Canoeist did all things wrong, but lived anyway

Ron Moyen was just stopping to stretch his legs and have a bite to eat while on the way to Faro Tuesday evening when he saw a splash in the water of Little Salmon Lake.

By Whitehorse Star on June 9, 2005

Ron Moyen was just stopping to stretch his legs and have a bite to eat while on the way to Faro Tuesday evening when he saw a splash in the water of Little Salmon Lake.

He didn't think much of the splash at first, he said in an interview today.

It wasn't until about eight minutes later when he started to hear some shouting that he realized something might be wrong.

'I stood up on the picnic table and I saw his head bobbing around,' said Moyen.

The splash turned out to be that of a canoe shooting up and capsizing after a 50-something Whitehorse man stood up in his boat and fell over.

Moyen said he tried yelling out to the capsized canoeist that he would go and get help. However, the other man's shouting was drowning him out, so he just jumped into his truck and honked the horn a couple of times and took off down the road.

A territorial campground was about three minutes away. Moyen said he found three people working there who he quickly explained the situation to.

John Bowness volunteered to call the RCMP and ambulance and Lou Drake volunteered a boat.

The group gathered up some blankets and a first aid kit and headed back to the lake, said Moyen.

When they got back to the water, the capsized canoeist wasn't yelling out as often, he said, and they were facing another problem with the boat they'd brought.

The craft was a speedboat, he said, but it was still winterized and they couldn't get the motor going.

'It didn't look good at the start,' he said.

Moyen and Drake tried playing around with the boat's motor for a bit, he said, but he thought the man had likely been in the water for almost an hour at that point.

He told Drake that they had better get in and start paddling, he said.

The canoe had capsized about a kilometre from the shore. Moyen said it likely took them almost 25 minutes to paddle the awkward boat out to the man.

When they finally managed to get to the man, he was standing on the small piece of the boat that was not submerged, but he was clearly suffering from severe hypothermia, Moyen said.

'He wasn't even looking at us. He was really out of it.'

Moyen said they even had to tell the man to let go of the canoe and let them help him get into the speedboat.

By that time, the wind was picking up and it proved to be a little difficult helping the man get into the boat, said Moyen.

Once the man was able to step over the dismantled motor and get inside, Drake and Moyen helped him undress and wrapped him in the blankets.

The two managed to paddle the boat about half way back before the RCMP arrived in their rescue Zodiac and were able to tow the boat the rest of the way to shore.
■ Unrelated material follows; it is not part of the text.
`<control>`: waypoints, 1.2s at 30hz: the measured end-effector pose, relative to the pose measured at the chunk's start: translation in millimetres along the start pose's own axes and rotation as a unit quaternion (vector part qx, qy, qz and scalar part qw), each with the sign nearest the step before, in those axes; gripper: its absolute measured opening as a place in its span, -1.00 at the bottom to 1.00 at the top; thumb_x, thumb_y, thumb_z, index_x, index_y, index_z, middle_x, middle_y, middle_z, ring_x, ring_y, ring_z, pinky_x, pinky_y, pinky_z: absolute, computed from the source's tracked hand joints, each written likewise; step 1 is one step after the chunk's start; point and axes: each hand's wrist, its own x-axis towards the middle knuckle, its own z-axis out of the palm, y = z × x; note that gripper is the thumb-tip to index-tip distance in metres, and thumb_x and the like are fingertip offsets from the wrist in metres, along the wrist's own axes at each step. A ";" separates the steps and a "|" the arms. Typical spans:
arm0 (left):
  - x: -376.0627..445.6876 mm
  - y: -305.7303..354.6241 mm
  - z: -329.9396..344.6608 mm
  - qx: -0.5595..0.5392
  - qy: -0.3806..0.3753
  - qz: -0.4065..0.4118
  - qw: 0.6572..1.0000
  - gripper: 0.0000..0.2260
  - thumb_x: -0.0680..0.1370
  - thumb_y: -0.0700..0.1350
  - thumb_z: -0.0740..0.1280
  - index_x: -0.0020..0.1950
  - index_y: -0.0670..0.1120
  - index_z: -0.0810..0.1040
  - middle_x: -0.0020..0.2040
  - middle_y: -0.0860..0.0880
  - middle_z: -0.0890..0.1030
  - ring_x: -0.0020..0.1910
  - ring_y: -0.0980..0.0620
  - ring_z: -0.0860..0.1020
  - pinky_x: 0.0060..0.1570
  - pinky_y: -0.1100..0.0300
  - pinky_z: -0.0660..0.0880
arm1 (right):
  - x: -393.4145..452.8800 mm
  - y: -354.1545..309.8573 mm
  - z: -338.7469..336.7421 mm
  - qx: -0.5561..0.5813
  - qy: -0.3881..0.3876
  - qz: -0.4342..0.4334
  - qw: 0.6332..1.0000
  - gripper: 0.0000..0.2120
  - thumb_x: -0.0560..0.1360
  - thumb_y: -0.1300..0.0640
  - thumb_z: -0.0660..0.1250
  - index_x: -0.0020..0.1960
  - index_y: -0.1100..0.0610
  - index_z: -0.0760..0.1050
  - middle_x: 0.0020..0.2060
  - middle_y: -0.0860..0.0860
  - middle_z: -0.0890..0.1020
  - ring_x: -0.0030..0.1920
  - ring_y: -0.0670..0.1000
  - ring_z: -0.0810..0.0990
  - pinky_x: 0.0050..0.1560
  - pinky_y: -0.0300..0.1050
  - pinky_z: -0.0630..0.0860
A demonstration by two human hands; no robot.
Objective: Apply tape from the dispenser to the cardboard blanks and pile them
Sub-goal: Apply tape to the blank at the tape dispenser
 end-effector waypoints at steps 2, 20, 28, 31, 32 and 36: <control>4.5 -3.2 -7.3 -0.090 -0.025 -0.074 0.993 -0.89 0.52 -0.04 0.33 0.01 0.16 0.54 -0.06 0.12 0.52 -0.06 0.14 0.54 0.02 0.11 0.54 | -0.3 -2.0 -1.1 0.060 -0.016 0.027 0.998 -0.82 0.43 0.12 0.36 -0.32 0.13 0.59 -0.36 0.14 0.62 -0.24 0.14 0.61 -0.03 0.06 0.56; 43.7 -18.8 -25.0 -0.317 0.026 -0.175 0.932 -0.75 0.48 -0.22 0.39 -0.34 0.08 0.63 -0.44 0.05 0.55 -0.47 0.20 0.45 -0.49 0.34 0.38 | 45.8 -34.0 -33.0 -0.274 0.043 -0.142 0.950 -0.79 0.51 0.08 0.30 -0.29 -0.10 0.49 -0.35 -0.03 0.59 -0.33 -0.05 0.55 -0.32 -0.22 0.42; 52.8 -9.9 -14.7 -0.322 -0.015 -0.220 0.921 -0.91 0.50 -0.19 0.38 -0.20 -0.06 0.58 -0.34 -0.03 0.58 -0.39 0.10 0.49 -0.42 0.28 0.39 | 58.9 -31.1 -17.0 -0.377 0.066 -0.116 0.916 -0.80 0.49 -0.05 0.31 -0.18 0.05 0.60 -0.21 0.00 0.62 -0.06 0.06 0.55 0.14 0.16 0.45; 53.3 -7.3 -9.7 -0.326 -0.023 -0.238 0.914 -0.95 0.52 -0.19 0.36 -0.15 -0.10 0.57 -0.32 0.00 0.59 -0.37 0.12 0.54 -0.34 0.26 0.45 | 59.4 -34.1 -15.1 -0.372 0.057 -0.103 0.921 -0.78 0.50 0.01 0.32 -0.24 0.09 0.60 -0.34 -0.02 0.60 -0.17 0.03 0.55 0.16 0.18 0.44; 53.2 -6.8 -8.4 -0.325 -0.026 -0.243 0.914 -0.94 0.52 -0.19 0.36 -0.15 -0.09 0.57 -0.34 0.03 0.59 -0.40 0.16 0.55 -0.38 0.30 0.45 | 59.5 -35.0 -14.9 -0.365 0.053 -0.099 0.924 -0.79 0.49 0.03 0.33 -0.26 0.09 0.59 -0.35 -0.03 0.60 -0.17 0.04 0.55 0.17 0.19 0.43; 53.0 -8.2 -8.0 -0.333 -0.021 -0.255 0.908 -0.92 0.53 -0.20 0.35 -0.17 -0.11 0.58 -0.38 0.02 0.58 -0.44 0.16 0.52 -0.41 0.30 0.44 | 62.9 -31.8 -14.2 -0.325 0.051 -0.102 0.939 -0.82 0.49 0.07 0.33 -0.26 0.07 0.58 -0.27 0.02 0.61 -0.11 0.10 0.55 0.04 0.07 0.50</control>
'Everyone really pulled together,' said Moyen, an electrician with the territorial aviation branch.

'The guy would have died if they had not done that,' Cpl. Ken Alderson said in an interview Wednesday.

The rescued man was taken to the Faro nursing station, where he was treated for hypothermia.

Moyen said he visited the man about four hours after the rescue. He was doing better and was able to talk again.

The man has recovered from the hypothermia and has been released from the nursing station, said Alderson.

The RCMP would not release the man's name.

He was in the wrong kind of boat for the weather on the lake and he just wasn't thinking when he stood up, said Alderson, adding the canoeist is feeling rather embarrassed right now.

Moyen said the man wasn't wearing a life jacket.

There's a lesson to the story, he said, 'Wear a life jacket.'

Moyen has never taken part in a rescue before, but he said he is an experience boater and he does have an understanding of how to deal with an individual suffering from hypothermia.